THE TASK:
Go through the entries and copy every line that has the string "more" in it.

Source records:
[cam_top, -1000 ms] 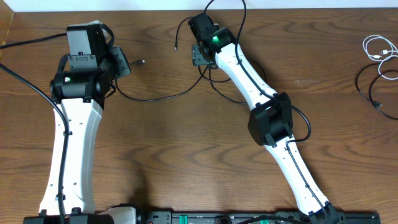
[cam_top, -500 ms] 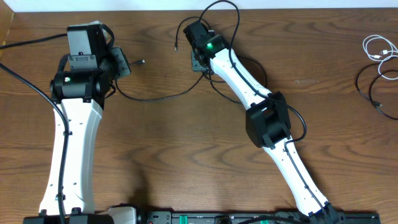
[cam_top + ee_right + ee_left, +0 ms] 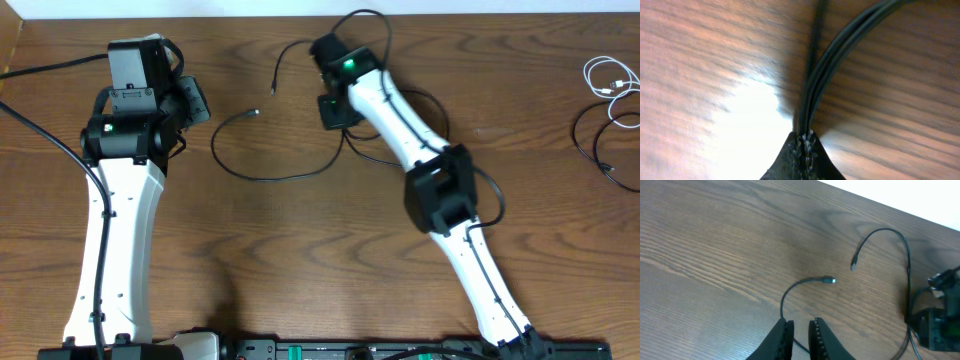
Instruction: Untangle cables
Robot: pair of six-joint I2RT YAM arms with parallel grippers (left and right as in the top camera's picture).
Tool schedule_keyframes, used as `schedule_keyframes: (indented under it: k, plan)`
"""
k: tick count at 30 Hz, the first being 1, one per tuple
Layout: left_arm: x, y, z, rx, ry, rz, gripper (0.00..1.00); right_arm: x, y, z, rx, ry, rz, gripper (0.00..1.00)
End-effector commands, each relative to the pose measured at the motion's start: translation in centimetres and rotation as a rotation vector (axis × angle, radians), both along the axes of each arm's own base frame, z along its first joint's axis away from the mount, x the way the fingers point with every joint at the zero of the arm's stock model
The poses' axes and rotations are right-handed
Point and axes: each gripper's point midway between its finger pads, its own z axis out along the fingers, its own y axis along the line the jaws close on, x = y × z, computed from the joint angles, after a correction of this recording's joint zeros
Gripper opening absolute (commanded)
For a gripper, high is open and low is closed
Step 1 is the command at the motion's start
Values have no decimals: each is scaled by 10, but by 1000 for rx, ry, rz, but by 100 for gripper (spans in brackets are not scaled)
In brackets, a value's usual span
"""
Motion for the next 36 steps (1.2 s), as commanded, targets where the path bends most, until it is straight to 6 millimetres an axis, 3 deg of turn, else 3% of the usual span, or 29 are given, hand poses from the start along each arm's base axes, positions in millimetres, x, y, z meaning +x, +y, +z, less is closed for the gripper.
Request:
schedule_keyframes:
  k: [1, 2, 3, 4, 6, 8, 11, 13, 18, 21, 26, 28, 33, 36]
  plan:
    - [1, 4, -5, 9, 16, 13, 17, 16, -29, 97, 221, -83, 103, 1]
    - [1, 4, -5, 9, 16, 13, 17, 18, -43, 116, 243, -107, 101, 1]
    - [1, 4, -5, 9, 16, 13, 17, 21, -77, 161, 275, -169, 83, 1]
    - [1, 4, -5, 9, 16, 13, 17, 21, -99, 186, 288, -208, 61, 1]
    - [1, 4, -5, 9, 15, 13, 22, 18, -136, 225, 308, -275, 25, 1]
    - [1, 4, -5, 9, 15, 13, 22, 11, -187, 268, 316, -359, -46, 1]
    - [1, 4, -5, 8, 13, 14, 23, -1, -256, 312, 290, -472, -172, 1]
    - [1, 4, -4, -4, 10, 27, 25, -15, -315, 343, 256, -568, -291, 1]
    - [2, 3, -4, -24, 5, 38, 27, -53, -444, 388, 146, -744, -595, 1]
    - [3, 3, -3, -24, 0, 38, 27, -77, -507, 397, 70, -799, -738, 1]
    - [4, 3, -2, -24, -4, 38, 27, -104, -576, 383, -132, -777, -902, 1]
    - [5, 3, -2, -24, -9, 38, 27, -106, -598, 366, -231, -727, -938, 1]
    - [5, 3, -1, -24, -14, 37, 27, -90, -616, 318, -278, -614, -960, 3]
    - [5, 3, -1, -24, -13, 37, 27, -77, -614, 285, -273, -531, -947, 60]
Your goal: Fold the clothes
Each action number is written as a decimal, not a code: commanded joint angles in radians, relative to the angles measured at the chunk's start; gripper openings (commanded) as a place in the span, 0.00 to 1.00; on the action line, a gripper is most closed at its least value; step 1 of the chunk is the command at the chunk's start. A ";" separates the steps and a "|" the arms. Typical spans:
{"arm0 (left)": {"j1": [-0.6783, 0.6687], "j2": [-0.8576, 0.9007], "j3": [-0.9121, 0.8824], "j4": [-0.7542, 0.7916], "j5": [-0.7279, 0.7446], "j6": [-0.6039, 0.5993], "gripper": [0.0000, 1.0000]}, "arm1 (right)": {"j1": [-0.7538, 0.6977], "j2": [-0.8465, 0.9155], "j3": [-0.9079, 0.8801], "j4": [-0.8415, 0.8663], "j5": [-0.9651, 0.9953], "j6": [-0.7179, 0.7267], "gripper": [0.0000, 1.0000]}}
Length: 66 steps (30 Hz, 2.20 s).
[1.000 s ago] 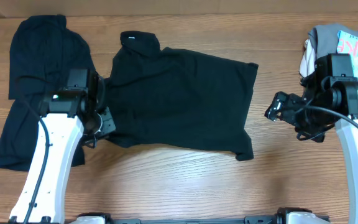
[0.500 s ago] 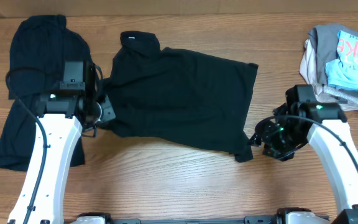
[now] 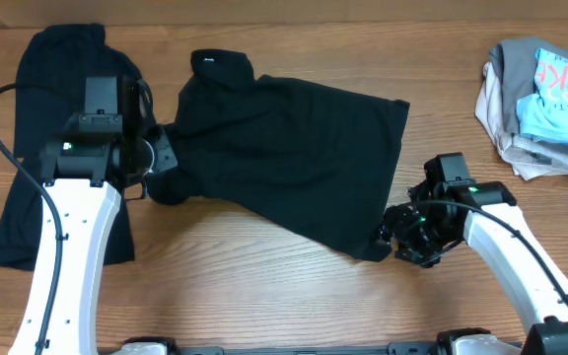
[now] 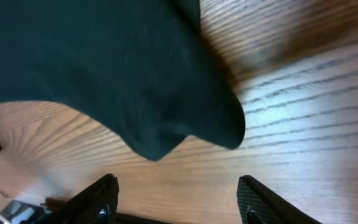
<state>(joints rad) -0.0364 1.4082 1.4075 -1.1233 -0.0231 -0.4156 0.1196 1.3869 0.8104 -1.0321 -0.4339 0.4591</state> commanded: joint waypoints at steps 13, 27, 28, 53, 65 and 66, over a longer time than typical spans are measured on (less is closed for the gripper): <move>0.010 -0.010 0.030 0.001 -0.011 0.036 0.04 | 0.025 -0.002 -0.215 0.232 0.012 0.144 0.57; 0.010 -0.010 0.030 -0.006 -0.010 0.046 0.04 | 0.044 0.037 -0.284 0.456 -0.024 0.136 0.36; 0.010 -0.010 0.030 -0.006 -0.010 0.046 0.04 | 0.056 0.039 -0.284 0.459 -0.024 0.136 0.31; 0.012 -0.017 0.086 -0.233 -0.063 0.117 0.04 | -0.307 -0.064 0.455 -0.391 0.157 -0.206 0.04; 0.012 -0.128 0.086 -0.304 -0.085 0.117 0.04 | -0.369 -0.082 0.541 -0.527 0.203 -0.252 0.04; 0.012 -0.139 0.086 -0.309 -0.085 0.116 0.04 | -0.373 -0.089 0.541 -0.534 0.202 -0.251 0.04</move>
<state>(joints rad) -0.0364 1.3441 1.4670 -1.4178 -0.0780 -0.3138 -0.2356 1.3380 1.3151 -1.5528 -0.2569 0.2325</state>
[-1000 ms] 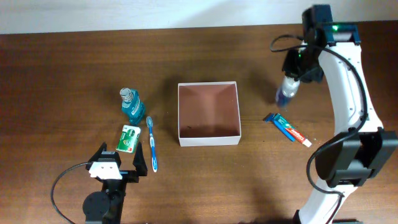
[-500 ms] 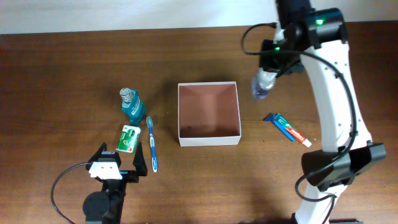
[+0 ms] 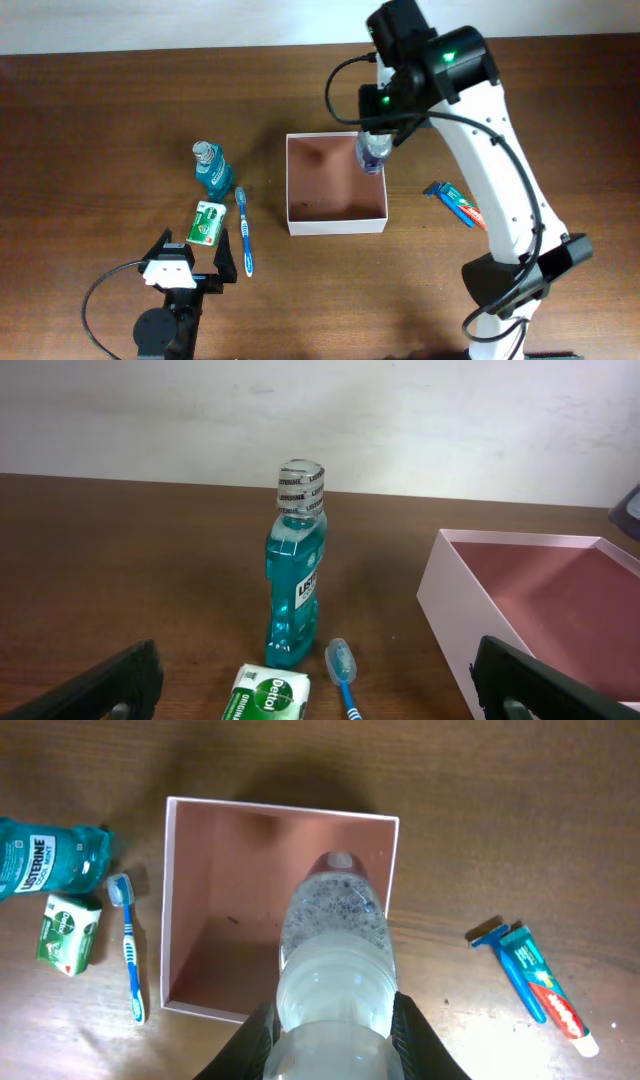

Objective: Pack container
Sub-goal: 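Lift the soap bottle and lower it into the box's back-right corner, then release the soap bottle and move the right gripper back right, then lower the right gripper onto the blue razor and grasp it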

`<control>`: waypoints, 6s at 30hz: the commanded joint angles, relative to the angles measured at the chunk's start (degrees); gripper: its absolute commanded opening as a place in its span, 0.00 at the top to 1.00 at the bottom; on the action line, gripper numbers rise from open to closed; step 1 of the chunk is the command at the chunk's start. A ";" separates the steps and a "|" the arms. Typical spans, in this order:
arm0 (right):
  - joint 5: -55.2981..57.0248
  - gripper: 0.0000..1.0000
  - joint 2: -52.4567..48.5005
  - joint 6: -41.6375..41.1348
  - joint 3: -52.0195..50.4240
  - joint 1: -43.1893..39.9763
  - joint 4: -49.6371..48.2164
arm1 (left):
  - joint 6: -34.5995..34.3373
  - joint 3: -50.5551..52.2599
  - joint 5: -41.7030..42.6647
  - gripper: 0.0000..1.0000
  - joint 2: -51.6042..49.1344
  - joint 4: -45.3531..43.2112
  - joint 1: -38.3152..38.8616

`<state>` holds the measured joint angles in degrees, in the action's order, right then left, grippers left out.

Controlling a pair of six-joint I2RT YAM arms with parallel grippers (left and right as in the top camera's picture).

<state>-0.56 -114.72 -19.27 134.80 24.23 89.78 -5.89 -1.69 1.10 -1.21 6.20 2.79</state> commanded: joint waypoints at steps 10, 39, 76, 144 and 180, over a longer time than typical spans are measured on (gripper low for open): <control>4.24 0.77 -2.89 -1.25 1.01 1.33 -2.14 | -0.52 0.46 0.63 0.00 0.55 -0.22 -0.33; 9.66 0.77 -13.00 -6.75 0.72 1.31 -4.92 | -0.52 0.46 0.63 0.01 0.55 -0.22 -0.33; 10.29 0.48 -8.63 -3.43 6.80 -2.69 2.60 | -0.52 0.46 0.63 0.00 0.55 -0.22 -0.33; -18.03 0.59 17.31 53.59 -66.07 -29.86 -32.20 | -0.52 0.46 0.63 0.00 0.55 -0.22 -0.33; -21.94 0.63 4.85 50.80 -59.25 -29.44 -31.21 | -0.52 0.46 0.63 0.01 0.55 -0.22 -0.33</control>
<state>-19.42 -109.49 32.84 71.53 -5.56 57.60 -5.91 -1.69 1.10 -1.21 6.20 2.79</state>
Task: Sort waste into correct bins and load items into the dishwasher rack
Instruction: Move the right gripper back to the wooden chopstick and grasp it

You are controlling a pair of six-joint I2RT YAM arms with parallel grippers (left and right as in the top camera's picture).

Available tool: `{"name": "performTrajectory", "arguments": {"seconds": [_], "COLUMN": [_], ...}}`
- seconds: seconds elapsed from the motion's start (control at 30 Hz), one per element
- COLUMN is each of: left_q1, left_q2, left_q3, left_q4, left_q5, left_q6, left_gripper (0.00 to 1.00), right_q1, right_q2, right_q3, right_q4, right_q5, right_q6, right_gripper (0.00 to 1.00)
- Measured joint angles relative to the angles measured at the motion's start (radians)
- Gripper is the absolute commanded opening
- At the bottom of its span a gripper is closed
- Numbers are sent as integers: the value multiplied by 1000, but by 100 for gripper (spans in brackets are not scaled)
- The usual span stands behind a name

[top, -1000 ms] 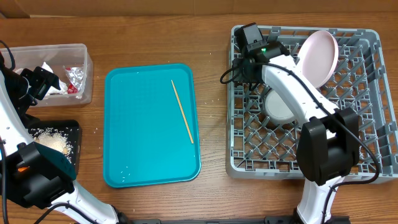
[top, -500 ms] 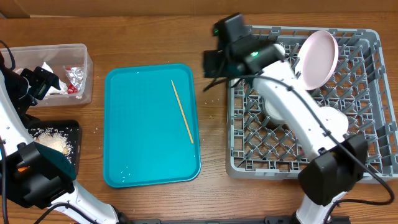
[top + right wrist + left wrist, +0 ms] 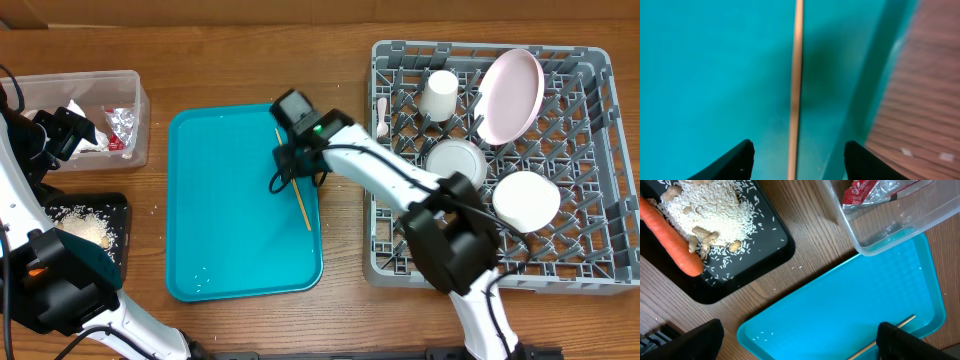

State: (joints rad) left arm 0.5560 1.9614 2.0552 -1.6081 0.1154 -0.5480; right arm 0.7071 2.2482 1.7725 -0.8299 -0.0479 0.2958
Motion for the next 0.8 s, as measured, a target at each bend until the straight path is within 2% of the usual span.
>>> {"name": "performTrajectory", "arguments": {"seconds": [0.2,0.27,0.33,0.37,0.43,0.67,0.73,0.8], "left_q1": [0,0,0,0,0,0,0,0], "left_q2": [0,0,0,0,0,0,0,0], "left_q3": [0,0,0,0,0,0,0,0], "left_q4": [0,0,0,0,0,0,0,0], "left_q5": [0,0,0,0,0,0,0,0], "left_q6": [0,0,0,0,0,0,0,0], "left_gripper": [100,100,100,100,100,100,100,100], "right_q1": [33,36,39,39,40,58,66,73], "right_q2": [36,36,36,37,39,40,40,40], "right_q3": [4,4,3,3,3,0,0,0], "right_q4": [7,6,7,6,7,16,16,17], "right_q5": [7,13,18,20,26,82,106,116], "right_q6": [-10,-10,-16,-17,-18,-8,-8,-3], "right_gripper": [54,49,37,27,18,18,23,34]}}
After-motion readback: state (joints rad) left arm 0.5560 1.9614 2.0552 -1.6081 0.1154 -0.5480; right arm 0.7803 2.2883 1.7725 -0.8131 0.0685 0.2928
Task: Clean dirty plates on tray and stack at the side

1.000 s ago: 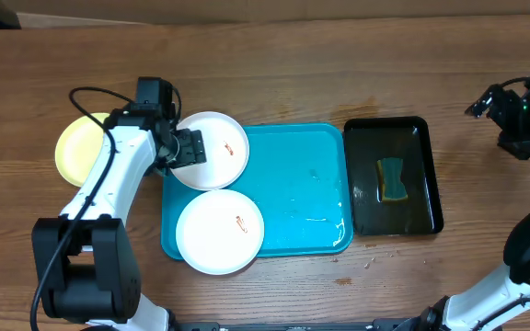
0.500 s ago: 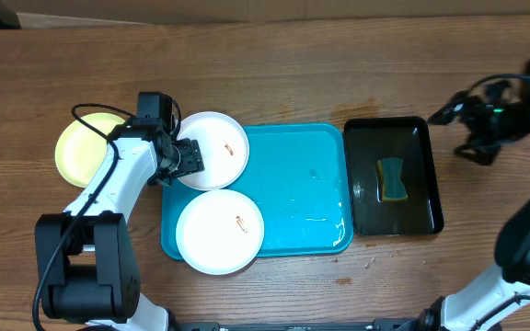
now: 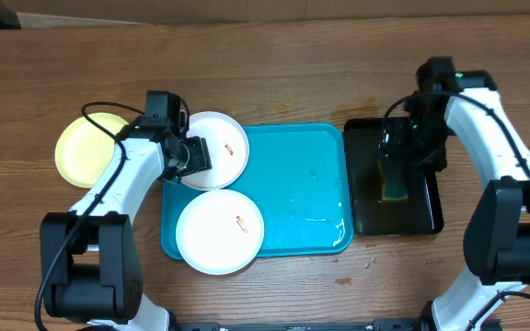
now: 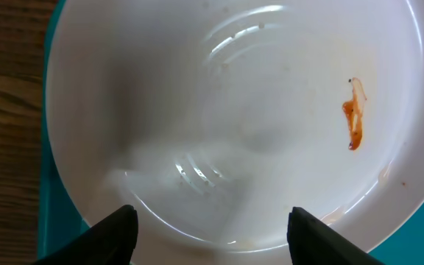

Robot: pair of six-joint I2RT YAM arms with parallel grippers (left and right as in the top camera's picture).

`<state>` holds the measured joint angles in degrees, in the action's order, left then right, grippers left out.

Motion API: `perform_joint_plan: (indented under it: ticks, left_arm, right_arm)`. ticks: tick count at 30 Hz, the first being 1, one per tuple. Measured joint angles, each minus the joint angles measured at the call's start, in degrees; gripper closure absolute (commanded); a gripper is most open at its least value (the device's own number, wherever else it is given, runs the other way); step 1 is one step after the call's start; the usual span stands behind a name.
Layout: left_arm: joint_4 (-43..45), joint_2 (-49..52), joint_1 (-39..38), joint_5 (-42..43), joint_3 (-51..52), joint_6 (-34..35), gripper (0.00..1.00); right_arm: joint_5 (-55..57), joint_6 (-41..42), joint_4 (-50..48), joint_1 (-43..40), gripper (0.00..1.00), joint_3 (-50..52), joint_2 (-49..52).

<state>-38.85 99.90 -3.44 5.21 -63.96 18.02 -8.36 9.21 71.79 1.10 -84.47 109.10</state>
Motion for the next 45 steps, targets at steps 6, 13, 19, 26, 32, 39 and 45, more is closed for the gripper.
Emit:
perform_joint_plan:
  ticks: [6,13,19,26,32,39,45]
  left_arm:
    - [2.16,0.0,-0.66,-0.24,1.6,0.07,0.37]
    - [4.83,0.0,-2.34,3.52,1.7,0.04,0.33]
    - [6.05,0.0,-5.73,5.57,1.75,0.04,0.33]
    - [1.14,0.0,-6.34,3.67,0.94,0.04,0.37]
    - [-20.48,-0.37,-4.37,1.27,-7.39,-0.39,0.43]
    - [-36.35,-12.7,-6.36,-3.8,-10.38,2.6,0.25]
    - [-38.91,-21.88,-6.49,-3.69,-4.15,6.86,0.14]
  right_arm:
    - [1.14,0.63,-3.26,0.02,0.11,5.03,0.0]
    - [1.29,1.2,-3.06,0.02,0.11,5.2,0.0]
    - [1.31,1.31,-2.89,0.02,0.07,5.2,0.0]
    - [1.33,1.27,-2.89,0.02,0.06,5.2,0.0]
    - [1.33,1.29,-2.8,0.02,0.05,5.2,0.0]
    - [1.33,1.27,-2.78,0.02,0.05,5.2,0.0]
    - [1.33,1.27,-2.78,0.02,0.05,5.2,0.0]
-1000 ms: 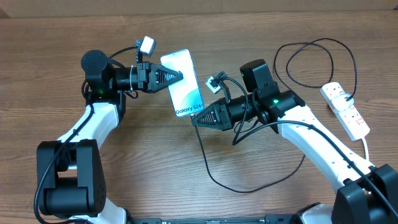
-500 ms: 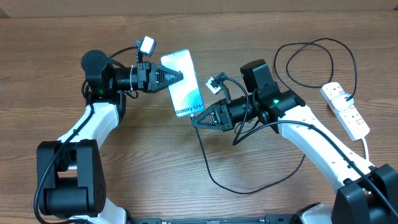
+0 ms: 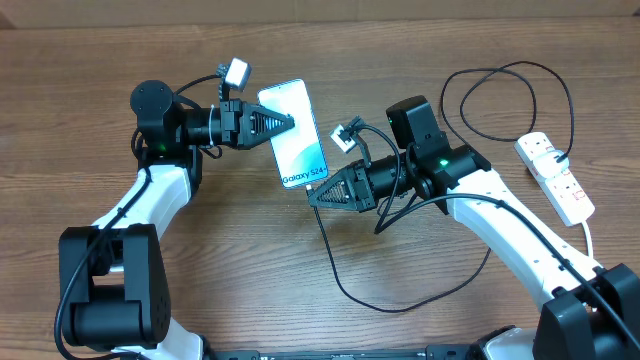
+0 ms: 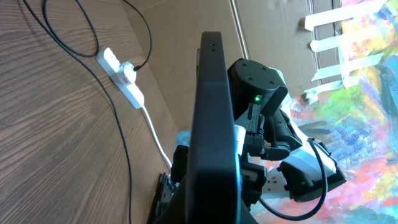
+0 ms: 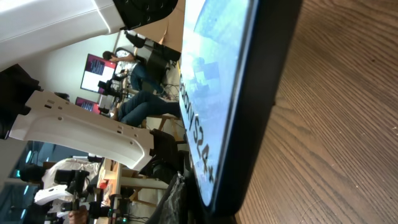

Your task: Plug charger to phone and switch on socket

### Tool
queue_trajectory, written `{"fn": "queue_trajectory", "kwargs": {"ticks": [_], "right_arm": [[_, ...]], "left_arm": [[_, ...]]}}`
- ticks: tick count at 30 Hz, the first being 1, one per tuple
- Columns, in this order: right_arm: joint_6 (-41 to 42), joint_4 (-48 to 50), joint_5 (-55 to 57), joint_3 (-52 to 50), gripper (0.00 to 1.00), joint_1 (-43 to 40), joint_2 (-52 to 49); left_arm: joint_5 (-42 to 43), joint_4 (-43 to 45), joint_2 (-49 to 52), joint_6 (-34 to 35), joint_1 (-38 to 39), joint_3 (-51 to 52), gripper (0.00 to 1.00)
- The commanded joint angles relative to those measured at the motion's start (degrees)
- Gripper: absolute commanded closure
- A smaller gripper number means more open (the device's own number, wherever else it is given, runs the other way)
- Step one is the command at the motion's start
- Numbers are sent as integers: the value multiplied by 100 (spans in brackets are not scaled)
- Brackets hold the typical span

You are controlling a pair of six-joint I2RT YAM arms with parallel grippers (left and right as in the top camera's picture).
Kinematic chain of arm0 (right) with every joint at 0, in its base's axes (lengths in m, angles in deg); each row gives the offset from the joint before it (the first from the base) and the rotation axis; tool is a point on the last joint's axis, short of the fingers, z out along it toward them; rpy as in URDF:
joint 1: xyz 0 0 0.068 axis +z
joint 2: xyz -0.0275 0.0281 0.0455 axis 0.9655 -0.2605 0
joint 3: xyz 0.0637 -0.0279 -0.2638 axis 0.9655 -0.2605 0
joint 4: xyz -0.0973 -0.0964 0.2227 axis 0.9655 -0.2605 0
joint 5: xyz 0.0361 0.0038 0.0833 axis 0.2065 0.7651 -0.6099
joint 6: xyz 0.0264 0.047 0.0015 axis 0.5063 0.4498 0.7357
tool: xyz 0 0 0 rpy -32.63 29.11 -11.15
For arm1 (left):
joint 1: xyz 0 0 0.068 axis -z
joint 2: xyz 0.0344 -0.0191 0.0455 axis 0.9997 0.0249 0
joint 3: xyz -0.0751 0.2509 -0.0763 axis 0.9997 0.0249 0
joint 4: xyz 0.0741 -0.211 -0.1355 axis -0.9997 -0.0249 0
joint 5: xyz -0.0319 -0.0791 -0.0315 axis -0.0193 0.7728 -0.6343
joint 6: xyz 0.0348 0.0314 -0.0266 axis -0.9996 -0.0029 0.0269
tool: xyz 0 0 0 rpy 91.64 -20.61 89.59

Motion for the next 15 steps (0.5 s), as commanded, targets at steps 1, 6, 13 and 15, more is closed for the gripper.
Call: {"fn": "queue_trajectory", "kwargs": {"ticks": [1,6,13,15], "right_arm": [[-2,42,-4,179,96,-22,13],[-2,90,15,179,96,-22,11],[0,168,15,179,96,-22,11],[0,166,15,179,96,-22,11]], "left_arm": [[111,26,-26,-116,37,-66,96],[111,26,-26,-116,37,-66,96],[111,24,-26,-109,37,-66,96],[111,24,-26,-90,37,-66,96]]}}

ANSWER TO THE EXERCISE:
Motion for the next 45 steps, targets at steps 6, 13, 19, 26, 32, 39 and 45, more is closed for the gripper.
- A smaller gripper number means more open (the device's own number, wherever else it is given, runs the other way)
Motion for the next 15 steps (0.5 s), as commanded, targets at steps 1, 6, 13 and 15, more is closed for the gripper.

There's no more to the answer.